OpenAI faces $18B financing gap in Broadcom chip deal
OpenAI cannot secure about $18 billion tied to its Broadcom custom‑chip program, putting the initial tranche of a planned 10‑gigawatt accelerator rollout at risk.
OpenAI cannot close roughly $18 billion in financing tied to its Broadcom custom‑chip program, jeopardizing the early tranche of a planned 10‑gigawatt accelerator rollout meant to reduce reliance on third‑party GPUs. The funding gap affects the initial phase of a multi‑year buildout of OpenAI‑designed chips and supporting infrastructure.
The Broadcom agreement, announced in October 2025, outlined a hardware expansion valued at about $500 billion over time covering chips, networking, power and data center capacity. The 10‑gigawatt tranche was intended as an early delivery of that plan; the reported shortfall would leave that first tranche underfunded unless OpenAI secures new capital or adjusts the rollout schedule.
To address the gap, OpenAI can restructure the specific tranche, seek replacement lenders or scale back the planned accelerator capacity. Each option would change how much of the company’s projected 2026 AI capital expenditure actually arrives and on what timeline.
Partners and customers have previously provided financing for large AI commitments. One major cloud customer raised $18 billion in bonds last September to support its OpenAI‑related spending, demonstrating one way participants have funded big infrastructure pledges.
The financing squeeze comes as hyperscalers increase capital spending for AI. Industry estimates put 2026 hyperscaler capital expenditures between $600 billion and $720 billion, with roughly three‑quarters earmarked for AI infrastructure.
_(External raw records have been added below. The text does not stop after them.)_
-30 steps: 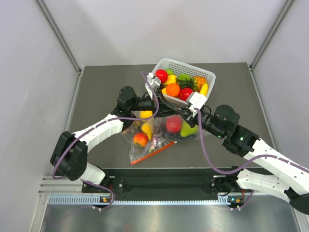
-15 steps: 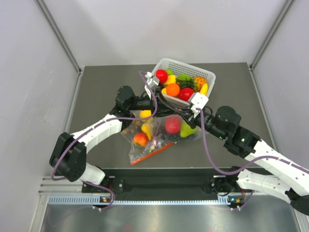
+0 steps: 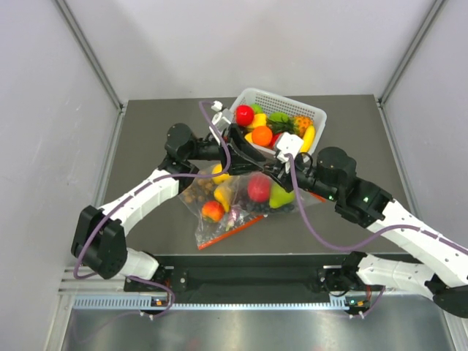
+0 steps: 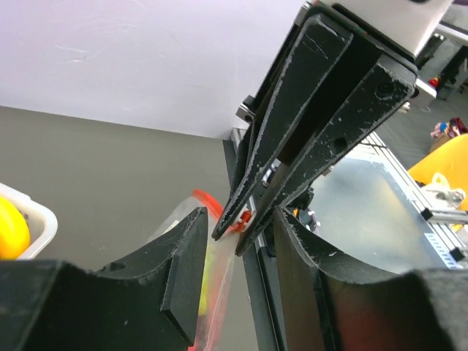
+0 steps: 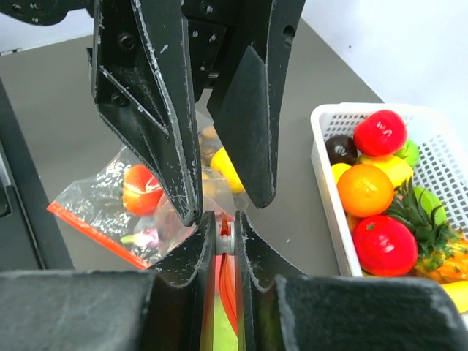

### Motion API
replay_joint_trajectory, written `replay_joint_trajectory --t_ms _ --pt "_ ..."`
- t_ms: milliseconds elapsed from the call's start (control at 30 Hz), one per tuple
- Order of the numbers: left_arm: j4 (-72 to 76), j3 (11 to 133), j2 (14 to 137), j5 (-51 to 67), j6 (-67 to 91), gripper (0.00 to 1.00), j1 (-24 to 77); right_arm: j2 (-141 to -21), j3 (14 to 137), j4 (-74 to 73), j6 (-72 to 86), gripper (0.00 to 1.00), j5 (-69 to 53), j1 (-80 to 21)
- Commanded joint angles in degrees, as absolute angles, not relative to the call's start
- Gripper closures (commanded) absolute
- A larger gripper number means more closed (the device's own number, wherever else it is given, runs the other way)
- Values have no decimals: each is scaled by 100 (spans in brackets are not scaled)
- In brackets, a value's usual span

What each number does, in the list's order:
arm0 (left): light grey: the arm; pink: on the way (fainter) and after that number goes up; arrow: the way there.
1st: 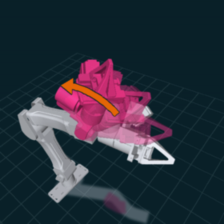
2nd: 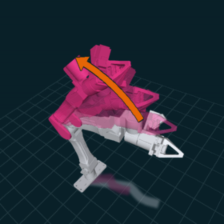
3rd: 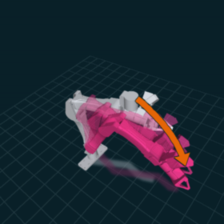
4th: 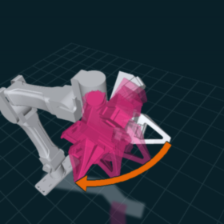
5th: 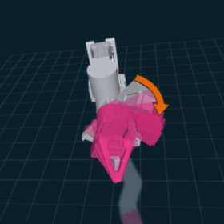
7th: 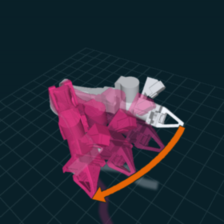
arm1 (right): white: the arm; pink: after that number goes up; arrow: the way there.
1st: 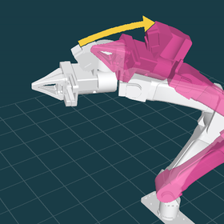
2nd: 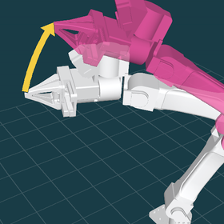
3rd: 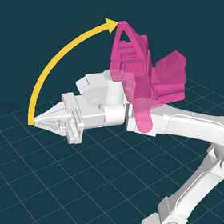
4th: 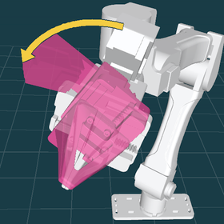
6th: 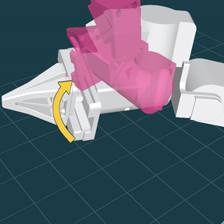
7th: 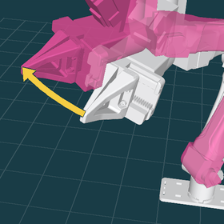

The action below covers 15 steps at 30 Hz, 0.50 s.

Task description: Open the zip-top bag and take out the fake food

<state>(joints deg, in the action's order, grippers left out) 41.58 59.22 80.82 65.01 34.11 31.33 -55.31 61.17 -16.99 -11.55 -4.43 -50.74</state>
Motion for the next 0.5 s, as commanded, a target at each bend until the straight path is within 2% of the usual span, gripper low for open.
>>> replay_joint_trajectory --t_ms 0,167,267,467 --pt "4333 6117 7963 6881 3235 53 3146 -5546 6539 -1705 -1187 100 -642 -4984" --pt "2905 6214 7823 7207 2025 51 3146 -5520 6662 -1793 -1125 100 -790 -4834" --pt "2672 6188 7735 7295 1767 49 3146 -5502 6706 -1837 -1072 100 -975 -4702" --pt "1136 6573 7673 6619 590 47 3295 -5484 6706 -1863 -1046 100 -1151 -4641"
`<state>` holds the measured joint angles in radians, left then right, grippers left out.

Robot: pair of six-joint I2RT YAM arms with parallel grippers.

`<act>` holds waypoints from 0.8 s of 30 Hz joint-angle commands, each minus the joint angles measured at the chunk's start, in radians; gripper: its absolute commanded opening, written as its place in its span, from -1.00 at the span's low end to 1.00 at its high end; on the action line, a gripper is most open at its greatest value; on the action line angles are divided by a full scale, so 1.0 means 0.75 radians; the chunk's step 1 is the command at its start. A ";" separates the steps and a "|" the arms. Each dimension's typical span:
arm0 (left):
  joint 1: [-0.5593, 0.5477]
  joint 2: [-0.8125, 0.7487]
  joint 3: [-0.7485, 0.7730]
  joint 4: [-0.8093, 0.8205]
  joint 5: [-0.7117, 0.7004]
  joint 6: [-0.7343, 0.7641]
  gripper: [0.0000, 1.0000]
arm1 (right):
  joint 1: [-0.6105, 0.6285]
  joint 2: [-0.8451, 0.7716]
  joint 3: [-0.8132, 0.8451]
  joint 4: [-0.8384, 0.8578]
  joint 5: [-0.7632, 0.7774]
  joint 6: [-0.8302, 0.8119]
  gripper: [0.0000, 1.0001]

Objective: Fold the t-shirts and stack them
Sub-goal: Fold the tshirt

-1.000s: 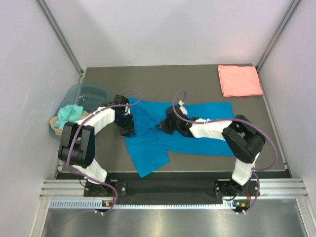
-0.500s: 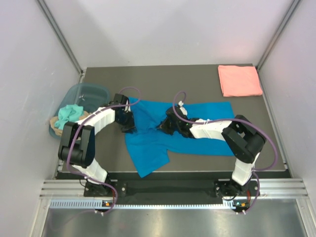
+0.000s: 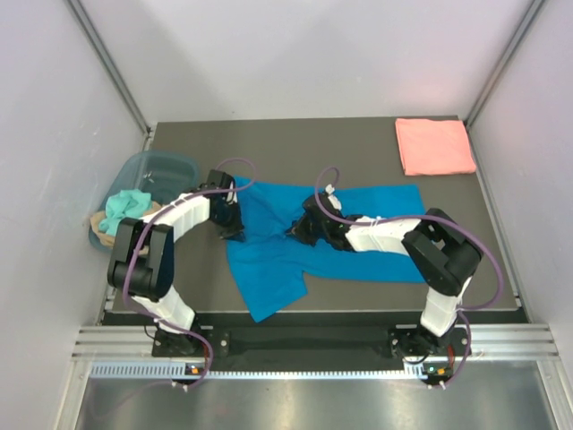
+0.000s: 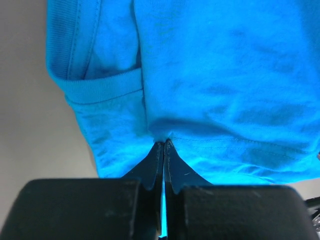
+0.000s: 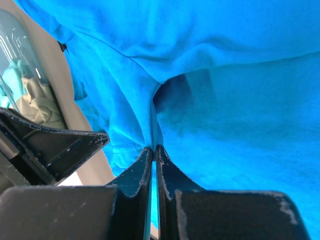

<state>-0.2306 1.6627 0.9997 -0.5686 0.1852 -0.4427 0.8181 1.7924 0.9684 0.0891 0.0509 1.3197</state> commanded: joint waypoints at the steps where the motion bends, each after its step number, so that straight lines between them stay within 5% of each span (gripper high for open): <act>1: 0.003 -0.083 0.064 -0.037 -0.024 0.007 -1.00 | -0.017 -0.077 -0.013 0.041 -0.002 -0.005 -1.00; 24: 0.001 -0.149 0.158 -0.303 -0.104 0.020 -1.00 | -0.064 -0.158 -0.068 -0.059 -0.131 -0.093 -1.00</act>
<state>-0.2310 1.5791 1.1007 -0.7609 0.0956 -0.4423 0.7818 1.7210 0.9161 0.0521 -0.0216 1.2823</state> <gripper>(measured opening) 0.011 0.013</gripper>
Lenders have grown cautious about the timing of returns on those investments.
Hardware vendors have reported slower payments from some buyers. Nvidia’s unpaid customer balances recently neared $33 billion as some customers delayed settling invoices. Investor scrutiny has intensified after reports that OpenAI missed internal growth targets and as forecasts show substantial cumulative spending by the company; OpenAI is projected to spend about $115 billion through 2029.
Market participants have questioned whether large announced infrastructure deals fully reflect committed, available capital. That skepticism has focused attention on contract terms, lender commitments and the sequencing of capital draws for multi‑year chip and data center projects.
Until the funding hole is filled or the Broadcom plan is modified, the timing and scale of the early 10‑gigawatt rollout remain uncertain.